Please be sure to visit my pages on Learning Disabilities and ADHD for adults for additional resources.
- Get documented. In order to receive formal accommodation to support your learning in college or graduate school, you will need an assessment to identify your specific needs. Contact me for more information about completing this type of assessment.
- Seek out services. Unlike in grade school where the services are looking for you, you will have to look for and ask for services in college and beyond. Contact the school’s Disability Support Center or its equivalent.
- Advocate for yourself. Learn how to talk about your disability and your needs with confidence. Speak openly with your professors and collaborate with them to figure out how you can be most successful in their class:
- Write a letter to each professor explaining your strengths, how you learn, and what will be most helpful to you.
- Attend office hours early in the semester to have a face-to-face conversation with the professor. The more personally they know you, the better your outcome in the class.
- Check in along the way to make sure that you are meeting the requirements of the class. IF you are struggling, let the professor know right away so you can figure out a better path.
- Know your rights. Speak to the Disability Office to find out what you can and cannot expect at your school. If a professor does not treat you fairly, let them know immediately.
Types of Accommodations
Different schools may have different types of services available for students with disabilities. Here is a list of common services and supports you may ask for as part of your accommodations plan. Your school will determine if they are appropriate to your disability and reasonable for the school to provide.

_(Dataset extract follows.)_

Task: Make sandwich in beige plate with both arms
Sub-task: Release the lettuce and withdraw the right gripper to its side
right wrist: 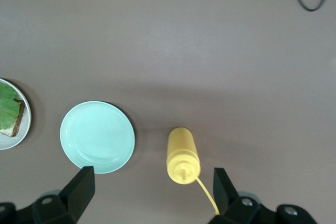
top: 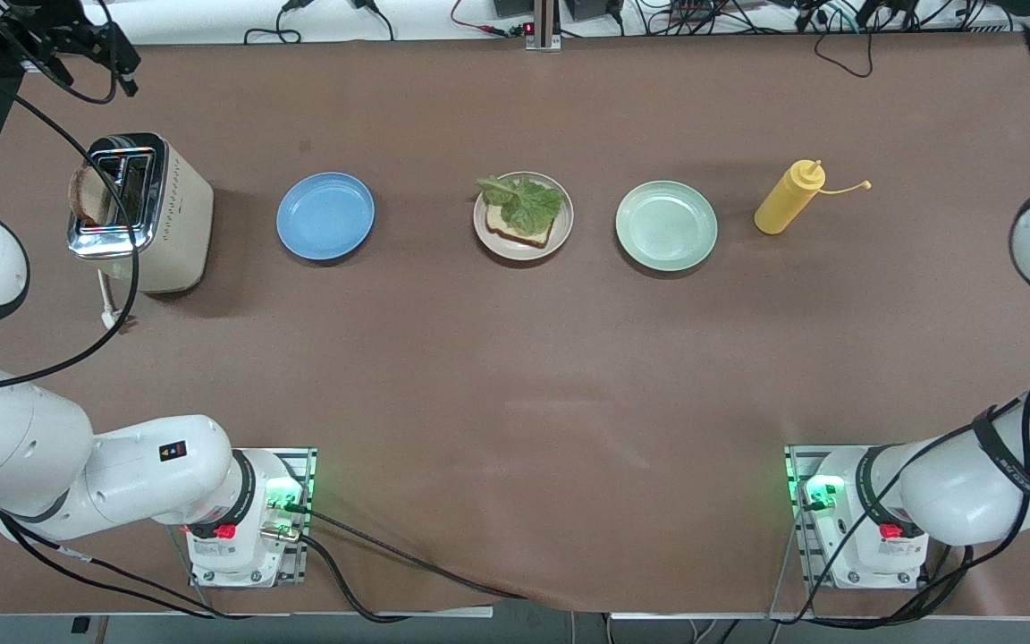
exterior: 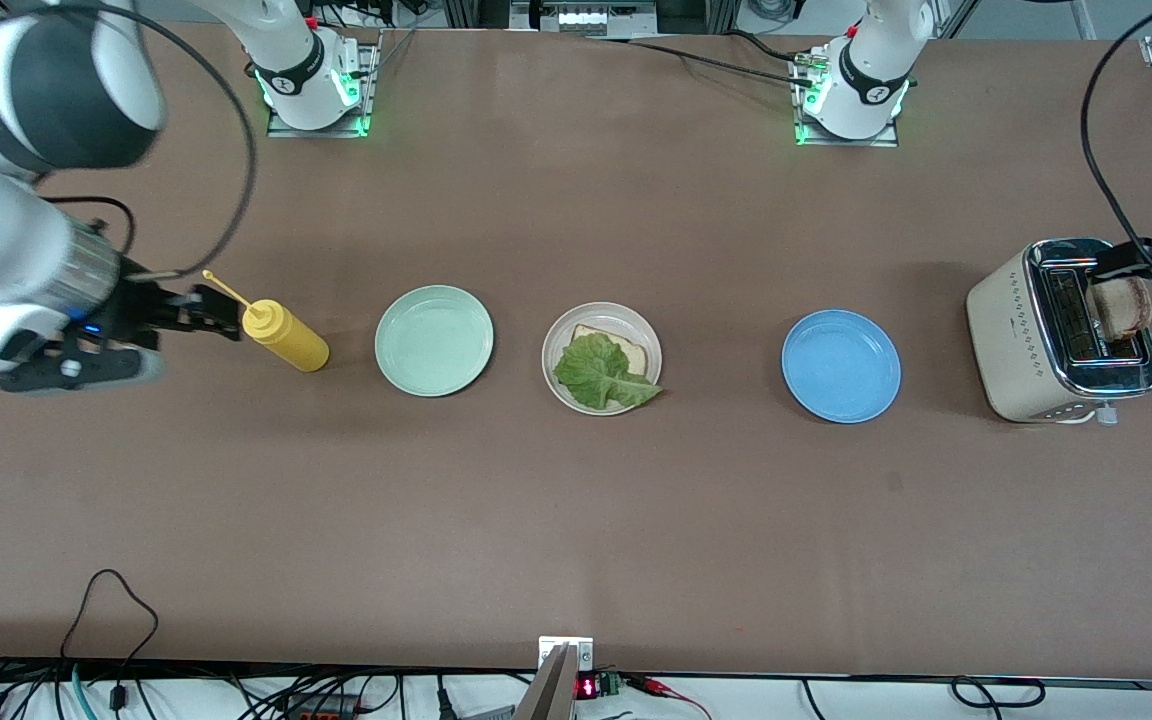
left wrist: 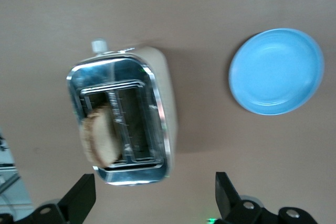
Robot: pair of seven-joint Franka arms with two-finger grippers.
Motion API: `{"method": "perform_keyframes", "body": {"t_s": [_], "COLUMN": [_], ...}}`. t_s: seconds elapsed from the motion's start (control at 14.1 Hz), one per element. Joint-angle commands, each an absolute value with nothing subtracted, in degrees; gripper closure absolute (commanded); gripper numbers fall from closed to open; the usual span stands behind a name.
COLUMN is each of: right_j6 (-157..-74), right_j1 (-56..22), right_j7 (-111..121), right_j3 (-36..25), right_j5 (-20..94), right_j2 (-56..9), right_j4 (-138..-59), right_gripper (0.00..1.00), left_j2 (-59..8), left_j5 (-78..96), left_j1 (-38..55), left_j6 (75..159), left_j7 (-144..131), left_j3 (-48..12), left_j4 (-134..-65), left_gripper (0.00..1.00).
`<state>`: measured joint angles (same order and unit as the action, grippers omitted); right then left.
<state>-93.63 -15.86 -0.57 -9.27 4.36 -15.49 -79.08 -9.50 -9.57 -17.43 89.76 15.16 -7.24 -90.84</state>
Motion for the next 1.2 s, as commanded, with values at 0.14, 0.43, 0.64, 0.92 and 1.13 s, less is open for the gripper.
{"method": "perform_keyframes", "body": {"t_s": [0.14, 0.43, 0.64, 0.92, 1.13], "right_j6": [-94.13, -96.15, -96.5, -97.12, -99.31], "right_j1": [-2.66, -1.58, -1.06, 0.09, -0.09], "right_j7": [-9.82, -10.72, -10.55, -5.62, -5.45], "right_j3": [4.02, 5.71, 5.63, 5.36, 5.19], "right_j5": [2.11, 0.97, 0.88, -1.49, -2.19], "right_j2": [-3.19, 2.97, 6.06, 6.85, 6.33], "right_j4": [-90.15, -96.57, -99.92, -100.46, -100.28], "right_gripper": [0.0, 0.0, 0.0, 0.0, 0.0], "left_j2": [-14.32, -14.41, -14.41, -14.76, -14.85], "left_j5": [-10.9, -10.46, -8.18, -8.09, -8.09], "left_j1": [-25.21, -29.78, -32.78, -33.75, -33.84], "left_j6": [94.38, 101.14, 105.37, 107.31, 106.7], "left_j7": [22.31, 27.15, 27.25, 31.99, 31.9], "left_j3": [-8.09, -8.17, -8.35, -8.35, -8.35], "left_j4": [-92.44, -98.33, -103.26, -105.38, -105.38], "left_gripper": [0.0, 0.0, 0.18, 0.74, 0.98]}}
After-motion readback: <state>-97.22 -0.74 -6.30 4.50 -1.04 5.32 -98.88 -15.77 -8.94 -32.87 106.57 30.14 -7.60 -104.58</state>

- Note taking and smart pens
- Voice recognition and speech-to-text technology
- Computer access for tests and exams
- Calculators for tests and exams
- Reduced course load
- Priority registration
- Study skill and time management support
- Additional time on tests and exams
- Learning specialist support
- Mentoring programs
Programs for Students with Disabilities
Below are links to post-secondary programs that are designed for students with learning disabilities. Additional suggestions are available from Understood.org.
For some students, college may not be the best path. There are many excellent alternatives that lead to successful careers and – most importantly – a happy, fulfilling, independent life. Click on this article for more information.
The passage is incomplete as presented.